トリプルプレイ(Triple Play)
トリプルプレイとは、1本の回線で、インターネット接続、固定電話、映像配信(有料テレビ)の3つのサービスを提供することだ。ブロードバンド回線とIP電話のセットサービスが普及してきたので、回線提供とISP事業を行う各社はブロードバンド回線販売の新たな差別化および囲い込み手段として映像配信に力を入れるようになった。この結果、通信と放送という垣根を越えた統合市場が形成されることになり、顧客獲得競争が新たな段階を迎えると同時に、既存マスメディアへの影響も出てきそうだ。
トリプルプレイ実現の背景

サービスの利用状況
欧州では、CATVの普及率が低いイタリア、英国、フランスなどでトリプルプレイサービスが提供されている。中でも、2003年8月にサービスを開始したイタリアのFASTWEB(http://www.fastweb.it/)は、サッカーコンテンツを武器に短期間に71.4万人(2005年末)の加入者を集め、トリプルプレイの成功事例と言われている。米国ではCATVの普及率が高く、大手CATV事業者と通信事業者との競争は、移動通信サービスをも加えたクワトロプレイ(quattro play)に向かっている。
日本では、CATV会社のジュピターテレコムやKDDIの光プラスTVなど各社がサービスを提供している。ただ、トリプルプレイの一般への認知は低く、富士通総研が行った「ブロードバンドと映像配信のサービスニーズ調査」では、自宅での利用率が4.0%、「利用していないがサービスは知っている」という認知率が28.3%にとどまり、大多数の67.6%は「そのようなサービスは知らなかった」と答えている。
普及の可能性
トリプルプレイ普及の今後を利用者ニーズから考えてみる。現在のトリプルプレイ利用者の利用し始めた理由は、「自宅に回線が引かれているから」と「それぞれ個別に契約するより安くなるから」が多く、「有料テレビ」そのものや「請求書や支払いが1件で済む」ことに対するニーズは高くない。しかし、今後のトリプルプレイの顧客争奪戦と事業成功の鍵を握るのは、サービスの差別化という点で最も違いを出しやすい映像サービスであると考えられる。

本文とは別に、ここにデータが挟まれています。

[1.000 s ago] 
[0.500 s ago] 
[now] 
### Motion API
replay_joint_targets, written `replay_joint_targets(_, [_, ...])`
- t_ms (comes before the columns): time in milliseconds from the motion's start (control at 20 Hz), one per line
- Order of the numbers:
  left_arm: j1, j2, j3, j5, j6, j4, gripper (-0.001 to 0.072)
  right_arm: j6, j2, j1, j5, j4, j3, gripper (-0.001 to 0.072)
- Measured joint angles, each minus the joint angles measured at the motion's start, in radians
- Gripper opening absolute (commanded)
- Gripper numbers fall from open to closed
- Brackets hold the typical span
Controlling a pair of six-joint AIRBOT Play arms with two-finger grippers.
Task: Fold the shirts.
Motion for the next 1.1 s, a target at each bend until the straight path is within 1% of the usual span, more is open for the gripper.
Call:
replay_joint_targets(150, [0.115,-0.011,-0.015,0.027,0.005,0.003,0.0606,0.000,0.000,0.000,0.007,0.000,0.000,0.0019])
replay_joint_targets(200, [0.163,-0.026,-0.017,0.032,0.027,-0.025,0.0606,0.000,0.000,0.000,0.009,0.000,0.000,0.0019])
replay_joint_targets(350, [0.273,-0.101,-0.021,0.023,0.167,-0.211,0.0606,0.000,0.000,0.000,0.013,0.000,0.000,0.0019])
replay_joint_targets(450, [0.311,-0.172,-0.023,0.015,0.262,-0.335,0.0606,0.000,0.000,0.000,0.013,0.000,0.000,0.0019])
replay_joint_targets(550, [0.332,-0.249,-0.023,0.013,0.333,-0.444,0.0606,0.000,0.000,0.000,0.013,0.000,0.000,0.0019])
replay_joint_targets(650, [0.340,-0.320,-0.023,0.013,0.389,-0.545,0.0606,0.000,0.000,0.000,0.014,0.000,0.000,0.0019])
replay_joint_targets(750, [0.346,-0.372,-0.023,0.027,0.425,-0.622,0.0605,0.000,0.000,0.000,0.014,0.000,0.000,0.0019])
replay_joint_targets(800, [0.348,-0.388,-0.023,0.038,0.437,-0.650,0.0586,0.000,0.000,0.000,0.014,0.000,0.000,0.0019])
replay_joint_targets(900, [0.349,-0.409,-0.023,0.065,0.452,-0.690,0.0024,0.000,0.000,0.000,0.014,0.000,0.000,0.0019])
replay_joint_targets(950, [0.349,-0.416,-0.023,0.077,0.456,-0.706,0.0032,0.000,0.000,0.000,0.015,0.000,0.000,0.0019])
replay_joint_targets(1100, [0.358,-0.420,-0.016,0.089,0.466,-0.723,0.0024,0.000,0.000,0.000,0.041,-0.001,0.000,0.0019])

現時点の有料テレビ利用者がその視聴を目的に契約する衛星放送やCATVの人気チャンネルのうちいくつかを確保し、さらにCATVや衛星放送では採算の関係で放映できないニッチコンテンツを加えて、同等以下の料金で提供できれば、他のネット接続回線からFTTHへの変更時に有料テレビの乗り換えを促し、トリプルプレイ利用者を増やせる可能性がある。